**What you should do**
Word for word, restate every line of the listing that follows.

**The data**
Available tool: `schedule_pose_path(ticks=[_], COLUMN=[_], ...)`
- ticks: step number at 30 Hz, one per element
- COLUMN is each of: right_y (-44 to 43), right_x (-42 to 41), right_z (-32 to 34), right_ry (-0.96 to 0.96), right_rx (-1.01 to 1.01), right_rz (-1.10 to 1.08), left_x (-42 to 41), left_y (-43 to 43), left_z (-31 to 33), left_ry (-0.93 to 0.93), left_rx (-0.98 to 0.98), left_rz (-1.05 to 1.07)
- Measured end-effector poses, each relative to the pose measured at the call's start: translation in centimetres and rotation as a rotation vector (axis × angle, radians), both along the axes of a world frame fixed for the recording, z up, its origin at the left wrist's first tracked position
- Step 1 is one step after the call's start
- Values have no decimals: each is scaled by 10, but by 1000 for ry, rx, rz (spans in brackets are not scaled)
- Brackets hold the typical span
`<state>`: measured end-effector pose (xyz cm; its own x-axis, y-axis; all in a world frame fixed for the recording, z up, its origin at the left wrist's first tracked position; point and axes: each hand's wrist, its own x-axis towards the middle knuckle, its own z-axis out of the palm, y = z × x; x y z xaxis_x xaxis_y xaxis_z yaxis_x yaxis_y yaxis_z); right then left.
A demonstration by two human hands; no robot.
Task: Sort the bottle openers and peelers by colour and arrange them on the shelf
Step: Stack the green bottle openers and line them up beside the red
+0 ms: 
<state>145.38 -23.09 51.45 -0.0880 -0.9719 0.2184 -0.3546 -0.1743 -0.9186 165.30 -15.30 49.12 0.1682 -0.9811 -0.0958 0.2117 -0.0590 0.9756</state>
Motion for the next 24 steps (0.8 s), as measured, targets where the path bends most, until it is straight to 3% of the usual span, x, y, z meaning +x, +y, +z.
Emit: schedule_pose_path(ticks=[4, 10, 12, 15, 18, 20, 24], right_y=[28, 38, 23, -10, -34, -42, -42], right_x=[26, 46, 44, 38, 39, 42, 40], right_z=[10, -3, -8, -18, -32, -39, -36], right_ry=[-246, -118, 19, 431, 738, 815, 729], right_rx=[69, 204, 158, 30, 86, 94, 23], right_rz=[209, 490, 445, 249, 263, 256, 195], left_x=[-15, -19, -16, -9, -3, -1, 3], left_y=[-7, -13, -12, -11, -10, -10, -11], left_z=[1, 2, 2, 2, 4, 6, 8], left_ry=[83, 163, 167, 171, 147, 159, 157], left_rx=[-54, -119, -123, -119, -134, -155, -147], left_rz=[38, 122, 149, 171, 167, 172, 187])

**Task solution**
Available tool: `schedule_pose_path(ticks=[_], COLUMN=[_], ...)`
- ticks: step number at 30 Hz, one per element
- COLUMN is each of: right_y (-44 to 43), right_x (-42 to 41), right_z (-32 to 34), right_ry (-0.96 to 0.96), right_rx (-1.01 to 1.01), right_rz (-1.10 to 1.08), left_x (-42 to 41), left_y (-43 to 43), left_z (-31 to 33), left_ry (-0.93 to 0.93), left_rx (-0.98 to 0.98), left_rz (-1.05 to 1.07)
- Measured end-effector poses, each relative to the pose measured at the call's start: translation in centimetres and rotation as a rotation vector (axis × angle, radians), both along the axes of a world frame fixed for the recording, z up, its origin at the left wrist's first tracked position
- Step 1 is one step after the call's start
- Values have no decimals: each is scaled by 10, but by 1000 for ry, rx, rz (spans in brackets are not scaled)
- Brackets hold the typical span
`<state>`: measured end-effector pose (xyz cm; its own x-axis, y-axis; all in a world frame fixed for the recording, z up, its origin at the left wrist's first tracked position; point and axes: each hand's wrist, its own x-axis towards the middle knuckle, its own z-axis out of the palm, y = z × x; x y z xaxis_x xaxis_y xaxis_z yaxis_x yaxis_y yaxis_z); right then left.
A demonstration by two human hands; no robot.
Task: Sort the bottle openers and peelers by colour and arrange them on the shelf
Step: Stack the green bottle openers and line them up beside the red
+0 ms: 
<state>145.38 -23.09 51.45 -0.0880 -0.9719 0.2184 -0.3546 -0.1743 -0.9186 165.30 -15.30 49.12 0.1682 -0.9811 -0.0958 0.2117 -0.0590 0.9756</state>
Motion for the next 24 steps (0.8 s), as measured, targets where the path bends most, until it is straight to 3% of the usual span, x, y, z meaning +x, +y, +z.
Emit: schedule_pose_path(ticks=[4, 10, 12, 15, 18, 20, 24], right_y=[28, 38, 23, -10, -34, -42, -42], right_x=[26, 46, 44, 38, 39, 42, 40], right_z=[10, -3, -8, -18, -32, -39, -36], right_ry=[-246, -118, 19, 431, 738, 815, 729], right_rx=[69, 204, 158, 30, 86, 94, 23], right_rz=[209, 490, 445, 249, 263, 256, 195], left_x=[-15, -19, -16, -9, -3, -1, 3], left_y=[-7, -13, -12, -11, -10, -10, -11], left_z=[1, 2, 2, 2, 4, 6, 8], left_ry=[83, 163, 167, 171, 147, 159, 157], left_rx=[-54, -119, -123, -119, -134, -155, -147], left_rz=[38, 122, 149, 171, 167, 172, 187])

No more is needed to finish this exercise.